Section 3. Council of Regional Affiliates – A Council of Regional Affiliates shall be organized composed of one member designated by each of the Regional Affiliates of the Corporation.

Section 4. Other organizations desiring to be affiliates with the Corporation may be recognized as affiliates if the Board of Directors approves.

ARTICLE XI – Committees

Section 1. The Board of Directors may establish such committees as may be necessary for the conduct of the Corporation’s affairs. Such committees shall be established as either standing committees or ad hoc committees.

Section 2. Committee Membership – The Executive Committee shall serve also as a Committee on Committees, advising the President as to the establishment, abolition, and composition of standing and ad hoc committees. All committee members shall be appointed by the President subject to approval by the Board of Directors.

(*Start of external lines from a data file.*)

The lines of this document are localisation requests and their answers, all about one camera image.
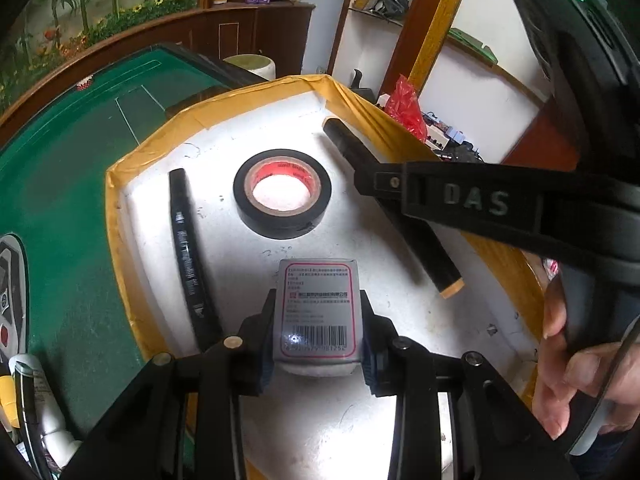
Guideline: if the black marker pen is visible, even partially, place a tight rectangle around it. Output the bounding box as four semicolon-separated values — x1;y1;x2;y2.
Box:
168;168;223;353

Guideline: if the black cable tangle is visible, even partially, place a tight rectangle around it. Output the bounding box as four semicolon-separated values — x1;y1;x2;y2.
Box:
440;137;487;163

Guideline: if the white foam tray yellow tape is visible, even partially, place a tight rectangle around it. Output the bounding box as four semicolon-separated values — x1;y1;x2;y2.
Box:
104;74;556;480

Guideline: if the white labelled charger block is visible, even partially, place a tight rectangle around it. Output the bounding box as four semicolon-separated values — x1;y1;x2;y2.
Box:
271;258;363;378

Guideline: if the person's right hand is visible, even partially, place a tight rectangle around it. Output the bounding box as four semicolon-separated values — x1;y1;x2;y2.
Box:
531;272;640;441

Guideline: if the reddish wooden tv cabinet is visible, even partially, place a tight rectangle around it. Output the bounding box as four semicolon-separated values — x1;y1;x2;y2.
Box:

Section 3. Standing Committees – Standing Committees of the Corporation include the following: 
ASEEES Committee on Libraries and Information Resources, 
Education Committee, 
Finance Committee, 
Honors and Awards Committee, 
Council of Member Institutions, 
Language Training Committee, 
Membership Committee, 
Nominating Committee, and 
Committee on the Slavic Review.

Section 4. Nominating Committee – The Board of Directors shall elect annually two members of the Nominating Committee from among Members of the Corporation. The third member and Chair of the Nominating Committee will be the Immediate Past President.

ARTICLE XII – Publications

The Corporation shall publish the Slavic Review, the ASEEES Newsletter, and such other regular or occasional publications as the Board of Directors deems necessary in the promotion of the Corporation’s objectives.

ARTICLE XIII – Political Questions and Corporation Positions

The Corporation shall not support political candidates or parties. It shall not take positions on matters except those concerned directly with the purposes of the Corporation as defined in its Certificate of Incorporation. Such positions concerned directly with the purposes of the Corporation may be taken only by the Board of Directors or by the Executive Committee acting in its stead, and only insofar as the positions are permitted by the Certificate and do not endanger the Corporation’s status under Federal Tax Law.

ARTICLE XIV – Amendments

Section 1. Amendment by Members – These By-Laws may be altered, amended, or repealed by a majority vote of the Members present, in person or by proxy, at any duly-held Annual or Special Meeting of Members, provided the quorum requirement of Article II Section 3 is met, and the proposed alteration, amendment, or repeal shall have been set forth in the notice of the meeting; in addition, the alteration, amendment, or repeal subsequently must be approved by a majority of those Members voting in a mail or secure electronic ballot with appropriate deadlines for receipt of allots announced in advance. The process of amending (altering, repealing) the By-Laws may be initiated by Members in the following ways: 1) making a motion to that effect from the floor during a membership meeting, if that motion then is seconded and approved by a majority of the members present and voting (so long as the meeting is quorate); the sponsor of the amendment then provides a written statement of the proposal to the ASEEES Executive Director for inclusion in the notice of the next membership meeting; or 2) by presenting to the ASEEES Executive Director a petition signed by at least 100 members in support of a proposal to amend, alter, or repeal the By-Laws. All alterations, amendments, and repeals, if approved by majority vote at a duly held Annual or Special Meeting of Members, may then be submitted for approval by mail or secure electronic ballot.

Section 2. Amendment by Directors – Subject to subsequent ratification of a majority of those Members voting in a mail ballot, these By-Laws may be altered, amended, or repealed by a majority vote of all the Directors of the Corporation, at any duly-held Annual or Special Meeting of the Board of Directors, provided the proposed alteration, amendment, or repeal shall have been set forth in the notice of the meeting. Notice of any such amendment approved by the Board of Directors shall be sent to all Members of the Corporation.